Sistem Informasi Desa Segera Diterapkan 75 Desa se-Kabupaten Bantul

EFEKTIF - Kepala KPDT Bantul, Sri Budoyo, memantau penerapan Sistem Informasi Desa (SID). (Foto: KPDT Bantul)
EFEKTIF – Kepala KPDT Bantul, Sri Budoyo, memantau penerapan Sistem Informasi Desa (SID). (Foto: KPDT Bantul)

Bantul, JOGJADAILY ** Pemerintah Kabupaten Bantul berharap, seluruh desa telah mengimplementasi kan Sistem Informasi Desa (SID) mulai tahun ini. Pada 2014, telah ada 12 desa yang menerapkan SID. Kini, Kantor Pengolahan Data Telematika (KPDT) mendorong implementasi SID oleh 75 desa se-Kabupaten Bantul.

“Hari ini, KPDT memulai fasilitasi pelatihan SID bagi 50 desa dan diharapkan bisa segera dijalankan,” ujar Kepala KPDT Bantul, Sri Budoyo, Senin (11/5/2015).

Ia menjelaskan, pelatihan dibagi dalam empat angkatan. Tiap desa mengirim dua aparatnya. KPDT menjadwalkan pelaksanaan pelatihan, 11-27 Mei 2015.

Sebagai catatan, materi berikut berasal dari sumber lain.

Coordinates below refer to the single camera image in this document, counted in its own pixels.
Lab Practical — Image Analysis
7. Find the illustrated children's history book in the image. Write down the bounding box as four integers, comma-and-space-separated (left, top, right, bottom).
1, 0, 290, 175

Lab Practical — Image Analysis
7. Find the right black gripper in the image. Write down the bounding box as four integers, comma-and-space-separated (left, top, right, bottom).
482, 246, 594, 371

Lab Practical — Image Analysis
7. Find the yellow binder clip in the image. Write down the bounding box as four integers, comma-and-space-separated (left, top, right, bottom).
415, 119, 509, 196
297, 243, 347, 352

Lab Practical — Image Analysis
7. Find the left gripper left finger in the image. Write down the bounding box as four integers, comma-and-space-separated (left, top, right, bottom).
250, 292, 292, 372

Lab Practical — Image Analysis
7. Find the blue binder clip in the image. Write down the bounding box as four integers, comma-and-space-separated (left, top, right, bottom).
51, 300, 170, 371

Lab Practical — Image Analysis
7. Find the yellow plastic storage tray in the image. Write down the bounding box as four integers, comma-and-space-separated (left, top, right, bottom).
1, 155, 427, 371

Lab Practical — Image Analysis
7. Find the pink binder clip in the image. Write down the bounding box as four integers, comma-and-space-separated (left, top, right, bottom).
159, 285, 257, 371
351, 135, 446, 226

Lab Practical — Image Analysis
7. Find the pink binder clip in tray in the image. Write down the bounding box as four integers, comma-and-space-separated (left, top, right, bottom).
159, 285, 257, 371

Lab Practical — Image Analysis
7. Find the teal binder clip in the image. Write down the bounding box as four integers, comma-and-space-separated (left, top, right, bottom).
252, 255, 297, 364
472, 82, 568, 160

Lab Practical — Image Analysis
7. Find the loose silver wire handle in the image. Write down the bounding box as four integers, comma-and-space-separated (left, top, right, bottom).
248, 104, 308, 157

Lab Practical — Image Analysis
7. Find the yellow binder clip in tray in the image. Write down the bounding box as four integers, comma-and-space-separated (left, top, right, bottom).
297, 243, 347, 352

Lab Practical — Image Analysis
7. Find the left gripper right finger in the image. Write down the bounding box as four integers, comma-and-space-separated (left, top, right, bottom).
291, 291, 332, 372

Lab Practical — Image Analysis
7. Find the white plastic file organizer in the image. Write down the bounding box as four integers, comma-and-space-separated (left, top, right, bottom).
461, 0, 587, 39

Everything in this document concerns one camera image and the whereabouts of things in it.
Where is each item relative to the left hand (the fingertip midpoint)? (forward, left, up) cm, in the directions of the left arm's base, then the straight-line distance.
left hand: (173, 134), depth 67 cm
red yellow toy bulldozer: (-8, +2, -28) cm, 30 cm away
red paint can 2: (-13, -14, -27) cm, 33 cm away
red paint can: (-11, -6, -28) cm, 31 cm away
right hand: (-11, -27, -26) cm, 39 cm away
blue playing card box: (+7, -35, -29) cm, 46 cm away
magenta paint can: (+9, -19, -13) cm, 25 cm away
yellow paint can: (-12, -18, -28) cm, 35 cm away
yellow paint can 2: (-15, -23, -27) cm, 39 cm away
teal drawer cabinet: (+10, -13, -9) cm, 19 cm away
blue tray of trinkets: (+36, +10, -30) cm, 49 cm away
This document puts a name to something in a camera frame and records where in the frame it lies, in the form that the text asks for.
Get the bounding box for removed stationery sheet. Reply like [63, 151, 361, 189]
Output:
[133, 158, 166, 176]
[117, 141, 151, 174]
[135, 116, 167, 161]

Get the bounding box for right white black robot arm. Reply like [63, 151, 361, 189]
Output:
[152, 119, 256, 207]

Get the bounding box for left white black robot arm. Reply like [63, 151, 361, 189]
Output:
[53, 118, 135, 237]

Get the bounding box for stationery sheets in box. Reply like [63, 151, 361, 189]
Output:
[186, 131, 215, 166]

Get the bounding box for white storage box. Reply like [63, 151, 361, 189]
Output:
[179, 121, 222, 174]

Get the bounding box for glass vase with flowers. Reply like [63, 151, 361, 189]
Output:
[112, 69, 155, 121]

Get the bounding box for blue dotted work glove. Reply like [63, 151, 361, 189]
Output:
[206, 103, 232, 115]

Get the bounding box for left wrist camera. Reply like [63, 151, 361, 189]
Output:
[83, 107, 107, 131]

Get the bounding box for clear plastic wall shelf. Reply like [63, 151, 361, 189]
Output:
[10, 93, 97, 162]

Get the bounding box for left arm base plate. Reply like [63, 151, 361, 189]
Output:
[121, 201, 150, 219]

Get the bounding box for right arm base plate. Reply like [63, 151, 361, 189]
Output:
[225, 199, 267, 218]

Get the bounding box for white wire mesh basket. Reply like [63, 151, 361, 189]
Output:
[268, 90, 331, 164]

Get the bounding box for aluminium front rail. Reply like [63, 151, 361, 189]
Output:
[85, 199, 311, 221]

“Harapannya, desa lainnya bisa segera menyusul, sehingga bisa memberikan manfaat kepada masyarakat,” kata Sri, seperti dirilis KPDT Bantul.

Penerapan SID ia harapkan semakin memudahkan pelayanan kepada masyarakat sekaligus menambah akurasi data guna dasar pengambilan keputusan di tingkat kabupaten, seperti data kemiskinan. Aplikasi pelayanan di dalam aplikasi SID menjadikan pelayanan persuratan di Desa lebih efisien.

SID dilengkapi fitur website. Desa dapat menampilkan kegiatan-kegiatan dalam bentuk berita maupun foto dan video. Semakin aktif desa menyampaikan kegiatannya, diharapkan masyarakat semakin aktif berpartisipasi dalam pembangunan desa.

“KPDT telah memfasilitasi jaringan internet bagi seluruh desa, dan untuk menunjang SID, KPDT juga memfasilitasi hosting dan pendaftaran domain desa.id secara gratis,” tuturnya.

Membantu Pelayanan

Sebelumnya, KPDT Bantul telah mengujicobakan aplikasi SID yang dikembangkan Combine Resource Institution (CRI) ke beberapa desa. SID berbasis web merupakan aplikasi terpadu, memiliki fitur manajemen kependudukan, pelayanan surat administrasi dan informasi desa yang ditampilkan dalam laman website.

“SID sangat membantu dalam pelayanan bagi masyarakat sejak diterapkan pada pertengahan bulan September 2014,” Kepala Desa Trimurti, Agus Purwaka, saat Kepala KPDT Bantul memantau penerapan SID, Rabu (1/10/2014).

Pelayanan persuratan bagi masyarakat dirasakan lebih cepat. Database warga dan format berbagai surat telah tersedia, sehingga tidak perlu mengetik ulang setiap ada permohonan. Namun demikian, beberapa format surat masih perlu pembenahan dan penyesuaian dengan standar administrasi yang berlaku.

KPDT Bantul menyarankan agar setiap terjadi kedala maupun koreksi fitur aplikasi langsung menghubungi tim teknis KPDT sehingga segera ditindaklanjuti. Begitu pula bila terjadi gangguan pada jaringan, SID terpasang di server KPDT maka peran jaringan menjadi sangat penting.

Sementara di Desa Caturharjo, staf desa setempat mengungkapkan SID sangat membantu dalam pelayanan persuratan bagi masyarakat, didukung akses jaringan yang lancar. Meski demikian diperlukan penyesuaian narasi surat administrasi yang belum sesuai.

KPDT Bantul terus mendorong desa-desa lainnya agar mengimplementasikan SID untuk meningkatkan pelayanan bagi masyarakat, serta akan mengembangkan aplikasi bersama CRI untuk penambahan fitur administrasi desa lainnya yang diperlukan.